Cornelia van Meijgaard (5 September 1913 – 22 August 2010), known professionally as Conny Stuart, was a Dutch actress, singer and cabaretière.

==Biography==
Stuart was born in Wijhe and grew up in The Hague, near the Peace Palace. Her father, Pieter Hendrik van Meijgaard, was the administrator for the baron and senator Willem Lodewijk de Vos van Steenwijk.

During her education at the Hogere Burgerschool Bleyenburg, she took on the name "Stuart" and began piano lessons.
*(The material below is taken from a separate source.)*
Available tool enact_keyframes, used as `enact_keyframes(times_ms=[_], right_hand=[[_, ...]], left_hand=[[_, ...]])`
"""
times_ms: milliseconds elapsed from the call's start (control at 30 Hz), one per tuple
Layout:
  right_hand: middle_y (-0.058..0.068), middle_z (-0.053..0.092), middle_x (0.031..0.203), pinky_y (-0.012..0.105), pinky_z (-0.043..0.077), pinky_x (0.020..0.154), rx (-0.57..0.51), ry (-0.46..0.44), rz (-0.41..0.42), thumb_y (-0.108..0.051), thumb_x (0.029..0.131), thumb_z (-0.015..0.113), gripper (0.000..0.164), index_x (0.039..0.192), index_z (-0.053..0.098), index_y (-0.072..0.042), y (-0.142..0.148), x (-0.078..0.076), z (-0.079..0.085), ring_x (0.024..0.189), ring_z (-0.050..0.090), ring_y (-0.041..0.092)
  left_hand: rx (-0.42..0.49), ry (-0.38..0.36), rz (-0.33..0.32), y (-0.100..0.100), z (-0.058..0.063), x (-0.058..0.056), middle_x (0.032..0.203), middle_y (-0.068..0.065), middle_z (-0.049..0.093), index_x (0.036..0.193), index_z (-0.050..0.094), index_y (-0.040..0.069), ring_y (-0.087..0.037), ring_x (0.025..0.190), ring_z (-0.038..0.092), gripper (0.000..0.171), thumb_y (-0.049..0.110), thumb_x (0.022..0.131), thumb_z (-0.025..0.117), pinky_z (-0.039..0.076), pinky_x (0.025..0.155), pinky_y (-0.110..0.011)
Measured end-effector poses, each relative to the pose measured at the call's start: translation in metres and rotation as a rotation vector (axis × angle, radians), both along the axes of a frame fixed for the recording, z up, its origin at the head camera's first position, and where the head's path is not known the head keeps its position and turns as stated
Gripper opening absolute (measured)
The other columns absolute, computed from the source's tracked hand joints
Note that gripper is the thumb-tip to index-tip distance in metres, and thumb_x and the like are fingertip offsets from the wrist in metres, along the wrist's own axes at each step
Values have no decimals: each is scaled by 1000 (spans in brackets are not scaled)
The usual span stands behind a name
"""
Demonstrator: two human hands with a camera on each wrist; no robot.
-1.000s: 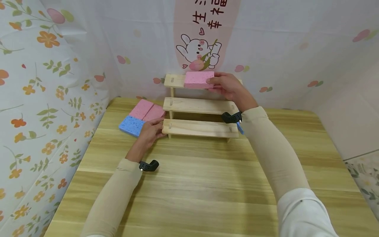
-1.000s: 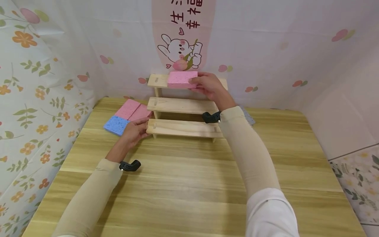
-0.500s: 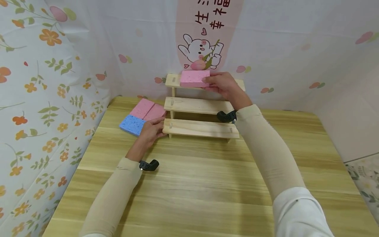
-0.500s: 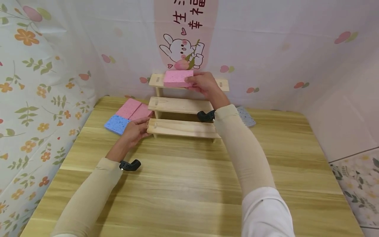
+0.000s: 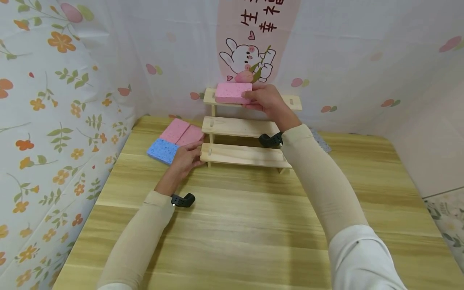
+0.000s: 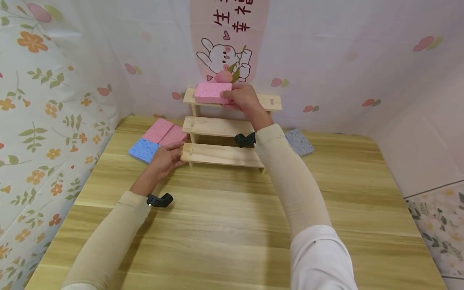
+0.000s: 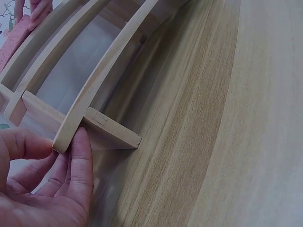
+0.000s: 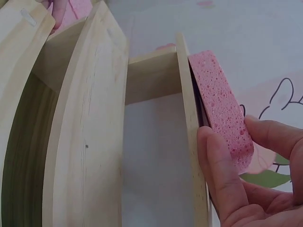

In this period, she got the nickname "Puck". She started her career as a chansonnière and performed with the band of Freddy Johnson. On 25 July 1939, she made her radio debut.

Stuart at the Grand Gala du Disque, 1962

During World War II, Stuart met Wim Sonneveld and began to perform in his ensemble. Sonneveld stimulated her comic qualities, for instance by letting his stage writer, Hella Haasse, write a farcical song like "Yvonne de spionne" for her. In the 1950s, she became the leading lady of the show. Annie M.G. Schmidt, who wrote for such shows in those days, made sure Stuart had at least had one solo per show. She also could be heard in popular comical radio shows such as Mimosa and Koek en ei.

During this period, she was married to Henri Hofman and had two sons. But in 1957, she divorced and married fellow actor Joop Doderer; the two later divorced in 1960.

Starting in the 1960s, she became one of The Netherlands' greatest musical stars. From 1965, she mainly acted in the musicals of Annie M.G. Schmidt and Harry Bannink, including their first: Heerlijk duurt het langst. The show was an incredible success, and Schmidt and Bannink wrote four more musicals for her. She ended her career in 1985 with her stage show De Stuart Story, accompanied by Louis van Dijk, where she performed old success songs and new songs written for her by Schmidt.